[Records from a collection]
"""

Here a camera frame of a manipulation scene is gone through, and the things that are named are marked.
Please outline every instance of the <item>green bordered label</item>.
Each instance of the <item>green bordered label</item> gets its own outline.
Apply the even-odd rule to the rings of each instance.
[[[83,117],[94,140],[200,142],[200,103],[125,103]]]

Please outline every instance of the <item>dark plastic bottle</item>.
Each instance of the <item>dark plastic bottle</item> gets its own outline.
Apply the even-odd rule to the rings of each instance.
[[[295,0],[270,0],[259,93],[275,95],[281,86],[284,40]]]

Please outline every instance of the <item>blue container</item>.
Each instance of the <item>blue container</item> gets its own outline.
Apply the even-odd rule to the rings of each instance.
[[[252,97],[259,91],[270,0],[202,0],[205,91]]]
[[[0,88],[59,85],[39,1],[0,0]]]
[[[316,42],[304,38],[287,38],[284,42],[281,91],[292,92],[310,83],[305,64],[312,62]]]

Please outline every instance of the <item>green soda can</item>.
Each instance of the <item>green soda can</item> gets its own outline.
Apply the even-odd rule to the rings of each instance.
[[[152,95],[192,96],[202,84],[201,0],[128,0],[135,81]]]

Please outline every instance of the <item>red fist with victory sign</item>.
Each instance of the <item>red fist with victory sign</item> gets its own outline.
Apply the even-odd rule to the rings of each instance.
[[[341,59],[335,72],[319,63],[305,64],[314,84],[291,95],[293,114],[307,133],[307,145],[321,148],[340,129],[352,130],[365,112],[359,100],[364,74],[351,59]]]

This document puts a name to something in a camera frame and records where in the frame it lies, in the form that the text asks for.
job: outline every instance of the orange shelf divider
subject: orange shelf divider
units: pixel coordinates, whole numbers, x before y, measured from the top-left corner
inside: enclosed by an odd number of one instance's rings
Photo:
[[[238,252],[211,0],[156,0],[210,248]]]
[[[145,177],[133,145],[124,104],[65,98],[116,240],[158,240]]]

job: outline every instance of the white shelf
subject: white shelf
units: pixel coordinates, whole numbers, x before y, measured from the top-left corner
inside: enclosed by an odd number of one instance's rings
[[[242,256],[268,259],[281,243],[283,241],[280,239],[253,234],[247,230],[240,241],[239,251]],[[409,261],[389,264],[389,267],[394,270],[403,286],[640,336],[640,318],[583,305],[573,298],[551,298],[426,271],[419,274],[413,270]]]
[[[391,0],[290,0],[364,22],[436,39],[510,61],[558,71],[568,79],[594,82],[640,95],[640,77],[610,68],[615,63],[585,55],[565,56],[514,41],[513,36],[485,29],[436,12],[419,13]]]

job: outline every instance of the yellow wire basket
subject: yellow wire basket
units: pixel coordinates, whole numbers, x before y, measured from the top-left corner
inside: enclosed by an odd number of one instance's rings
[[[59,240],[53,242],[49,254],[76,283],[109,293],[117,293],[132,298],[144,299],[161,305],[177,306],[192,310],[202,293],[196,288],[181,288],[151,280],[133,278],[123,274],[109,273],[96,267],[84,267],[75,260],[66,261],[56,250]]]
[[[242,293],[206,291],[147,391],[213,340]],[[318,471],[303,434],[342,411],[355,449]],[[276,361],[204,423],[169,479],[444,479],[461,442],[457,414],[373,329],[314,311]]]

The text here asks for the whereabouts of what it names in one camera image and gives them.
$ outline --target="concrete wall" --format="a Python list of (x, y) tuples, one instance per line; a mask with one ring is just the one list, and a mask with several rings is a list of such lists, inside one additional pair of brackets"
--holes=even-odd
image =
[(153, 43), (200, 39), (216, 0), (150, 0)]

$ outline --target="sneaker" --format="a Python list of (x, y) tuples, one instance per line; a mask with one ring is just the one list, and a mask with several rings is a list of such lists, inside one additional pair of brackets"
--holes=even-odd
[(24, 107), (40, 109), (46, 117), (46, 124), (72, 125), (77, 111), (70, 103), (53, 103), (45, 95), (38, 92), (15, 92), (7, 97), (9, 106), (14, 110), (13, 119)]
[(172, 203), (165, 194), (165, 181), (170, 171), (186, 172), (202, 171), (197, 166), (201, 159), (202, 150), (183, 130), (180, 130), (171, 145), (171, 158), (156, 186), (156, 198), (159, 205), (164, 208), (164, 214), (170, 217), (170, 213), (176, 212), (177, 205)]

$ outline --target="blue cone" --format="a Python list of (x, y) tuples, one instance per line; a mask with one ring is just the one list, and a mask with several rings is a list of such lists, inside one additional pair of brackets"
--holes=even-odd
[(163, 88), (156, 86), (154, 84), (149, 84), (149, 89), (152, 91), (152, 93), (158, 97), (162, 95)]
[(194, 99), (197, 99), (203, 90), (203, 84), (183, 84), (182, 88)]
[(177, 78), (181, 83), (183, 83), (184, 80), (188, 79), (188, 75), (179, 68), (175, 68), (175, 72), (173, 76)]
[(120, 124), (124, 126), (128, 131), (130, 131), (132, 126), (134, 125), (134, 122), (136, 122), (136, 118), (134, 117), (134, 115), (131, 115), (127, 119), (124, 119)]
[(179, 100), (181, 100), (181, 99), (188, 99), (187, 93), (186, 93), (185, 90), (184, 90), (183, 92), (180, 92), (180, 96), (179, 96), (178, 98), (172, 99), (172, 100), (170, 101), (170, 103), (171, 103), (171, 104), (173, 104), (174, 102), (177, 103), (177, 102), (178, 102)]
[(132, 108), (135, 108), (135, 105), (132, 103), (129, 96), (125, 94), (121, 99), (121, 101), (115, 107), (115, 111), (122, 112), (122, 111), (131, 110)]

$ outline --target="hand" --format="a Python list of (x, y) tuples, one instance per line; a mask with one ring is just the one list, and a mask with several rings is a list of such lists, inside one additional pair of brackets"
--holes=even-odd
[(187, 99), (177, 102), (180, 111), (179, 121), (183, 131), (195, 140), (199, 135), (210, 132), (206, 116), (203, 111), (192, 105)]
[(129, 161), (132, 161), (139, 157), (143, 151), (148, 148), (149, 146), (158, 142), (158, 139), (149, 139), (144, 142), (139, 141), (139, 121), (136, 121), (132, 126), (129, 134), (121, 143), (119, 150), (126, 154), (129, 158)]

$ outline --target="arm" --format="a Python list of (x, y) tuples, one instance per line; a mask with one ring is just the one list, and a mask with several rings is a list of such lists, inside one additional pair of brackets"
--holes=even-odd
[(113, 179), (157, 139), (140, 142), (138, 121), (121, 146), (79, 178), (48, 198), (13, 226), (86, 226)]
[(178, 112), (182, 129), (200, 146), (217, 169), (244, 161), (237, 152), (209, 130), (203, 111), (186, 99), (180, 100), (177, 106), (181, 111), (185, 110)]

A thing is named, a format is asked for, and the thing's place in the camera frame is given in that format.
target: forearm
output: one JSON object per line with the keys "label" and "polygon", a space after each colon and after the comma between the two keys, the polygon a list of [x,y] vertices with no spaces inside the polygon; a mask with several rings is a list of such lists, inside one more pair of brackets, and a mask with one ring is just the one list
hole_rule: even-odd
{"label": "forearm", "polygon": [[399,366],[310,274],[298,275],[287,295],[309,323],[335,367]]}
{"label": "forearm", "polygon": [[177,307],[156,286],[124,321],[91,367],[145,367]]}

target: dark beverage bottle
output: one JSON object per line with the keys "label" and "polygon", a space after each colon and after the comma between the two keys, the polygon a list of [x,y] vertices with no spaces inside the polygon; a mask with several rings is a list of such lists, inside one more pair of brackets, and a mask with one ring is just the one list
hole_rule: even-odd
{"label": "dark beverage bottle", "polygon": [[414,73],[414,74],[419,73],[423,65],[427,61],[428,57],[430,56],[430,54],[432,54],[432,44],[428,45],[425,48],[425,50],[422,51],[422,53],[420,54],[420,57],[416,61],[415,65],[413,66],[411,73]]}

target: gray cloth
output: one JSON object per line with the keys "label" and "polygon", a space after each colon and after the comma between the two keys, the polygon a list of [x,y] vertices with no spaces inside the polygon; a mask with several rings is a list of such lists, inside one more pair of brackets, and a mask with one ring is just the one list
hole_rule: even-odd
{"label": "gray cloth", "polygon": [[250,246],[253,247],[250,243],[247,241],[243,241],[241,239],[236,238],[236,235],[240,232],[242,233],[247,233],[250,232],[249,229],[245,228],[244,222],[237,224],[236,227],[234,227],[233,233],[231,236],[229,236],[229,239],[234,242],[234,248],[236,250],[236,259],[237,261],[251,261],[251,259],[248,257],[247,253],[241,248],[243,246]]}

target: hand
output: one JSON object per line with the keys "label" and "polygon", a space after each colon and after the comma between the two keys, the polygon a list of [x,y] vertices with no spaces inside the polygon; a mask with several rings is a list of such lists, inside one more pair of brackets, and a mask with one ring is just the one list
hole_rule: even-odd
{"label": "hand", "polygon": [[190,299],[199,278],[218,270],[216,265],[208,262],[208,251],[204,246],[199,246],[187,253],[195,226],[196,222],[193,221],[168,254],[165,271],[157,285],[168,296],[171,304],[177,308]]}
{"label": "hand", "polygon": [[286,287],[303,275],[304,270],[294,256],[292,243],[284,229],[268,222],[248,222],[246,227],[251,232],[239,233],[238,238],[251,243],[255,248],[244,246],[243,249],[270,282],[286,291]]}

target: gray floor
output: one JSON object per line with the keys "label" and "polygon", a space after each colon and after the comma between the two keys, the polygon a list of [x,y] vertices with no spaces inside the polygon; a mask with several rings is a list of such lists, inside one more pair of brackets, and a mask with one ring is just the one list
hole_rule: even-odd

"""

**What you have to do**:
Go through the records above, find each line with the string "text", and copy it.

**Answer for this exercise**:
This document puts a name to something in a camera frame and records where in the frame it lies, in the form that the text asks for.
The text here asks for the whereabouts of what it names in one camera image and gives them.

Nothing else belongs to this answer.